Copy out the complete listing, word for word.

===== Supplied data =====

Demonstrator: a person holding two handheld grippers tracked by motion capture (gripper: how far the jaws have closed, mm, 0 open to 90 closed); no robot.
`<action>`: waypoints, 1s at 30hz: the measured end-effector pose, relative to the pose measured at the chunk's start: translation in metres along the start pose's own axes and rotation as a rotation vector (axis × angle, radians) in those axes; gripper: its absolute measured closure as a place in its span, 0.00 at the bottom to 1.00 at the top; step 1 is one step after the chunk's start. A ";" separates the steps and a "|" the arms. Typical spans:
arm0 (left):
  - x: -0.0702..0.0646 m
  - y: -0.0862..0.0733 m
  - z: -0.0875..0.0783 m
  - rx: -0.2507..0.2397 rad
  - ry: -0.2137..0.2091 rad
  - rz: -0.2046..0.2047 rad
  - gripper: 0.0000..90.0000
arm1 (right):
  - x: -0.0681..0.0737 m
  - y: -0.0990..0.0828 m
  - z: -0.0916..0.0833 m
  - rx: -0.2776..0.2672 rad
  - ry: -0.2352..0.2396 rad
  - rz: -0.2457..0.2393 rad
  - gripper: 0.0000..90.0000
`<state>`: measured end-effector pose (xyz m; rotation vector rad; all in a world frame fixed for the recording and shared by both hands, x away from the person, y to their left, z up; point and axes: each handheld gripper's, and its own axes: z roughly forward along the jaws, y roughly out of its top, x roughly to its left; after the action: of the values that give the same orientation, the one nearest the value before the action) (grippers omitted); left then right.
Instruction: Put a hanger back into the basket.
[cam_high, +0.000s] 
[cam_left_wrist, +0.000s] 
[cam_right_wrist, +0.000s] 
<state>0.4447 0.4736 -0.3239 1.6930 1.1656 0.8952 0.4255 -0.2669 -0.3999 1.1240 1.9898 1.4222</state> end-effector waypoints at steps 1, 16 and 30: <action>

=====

Solution -
Demonstrator: a person holding two handheld grippers tracked by motion capture (gripper: how far the jaws have closed, mm, 0 open to 90 closed); no robot.
`<action>`: waypoints, 1s at 30hz: the measured end-effector pose, relative to the pose measured at the chunk's start: translation in metres along the start pose's own axes and rotation as a rotation vector (axis × angle, radians) in those axes; gripper: its absolute measured closure as a place in its span, 0.00 at the bottom to 1.00 at the top; step 1 is one step after the chunk's start. A ";" separates the steps and a "|" the arms. Typical spans:
arm0 (left):
  - x: -0.0702..0.0646 m
  - y: -0.0862..0.0733 m
  - z: -0.0875..0.0783 m
  - rx: -0.2507..0.2397 rad
  - ry: -0.2137..0.2091 rad
  - rz: -0.2046..0.2047 rad
  - gripper: 0.0000..90.0000
arm1 (right):
  - x: -0.0681..0.0737 m
  - y: -0.0990..0.0828 m
  - z: -0.0916..0.0833 m
  - rx: -0.2776..0.2672 rad
  - ry: -0.2352..0.2396 rad
  - rz: -0.2457..0.2393 rad
  - gripper: 0.0000..90.0000
`<state>`: measured end-effector pose (xyz m; rotation vector rad; all in a world frame fixed for the recording and shared by both hands, x away from the person, y to their left, z up; point and axes: each handheld gripper's, and its own axes: z roughly forward along the jaws, y roughly out of its top, x roughly to its left; after the action: of the values that give the same orientation, the one nearest the value before the action) (grippers omitted); left then right.
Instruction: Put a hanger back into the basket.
[cam_high, +0.000s] 
[cam_left_wrist, +0.000s] 
[cam_right_wrist, +0.000s] 
<state>0.4447 0.4736 -0.3239 1.6930 1.1656 0.8952 0.4255 -0.2669 -0.3999 1.1240 1.9898 1.4222</state> end-effector waypoints at steps 1, 16 and 30: <action>

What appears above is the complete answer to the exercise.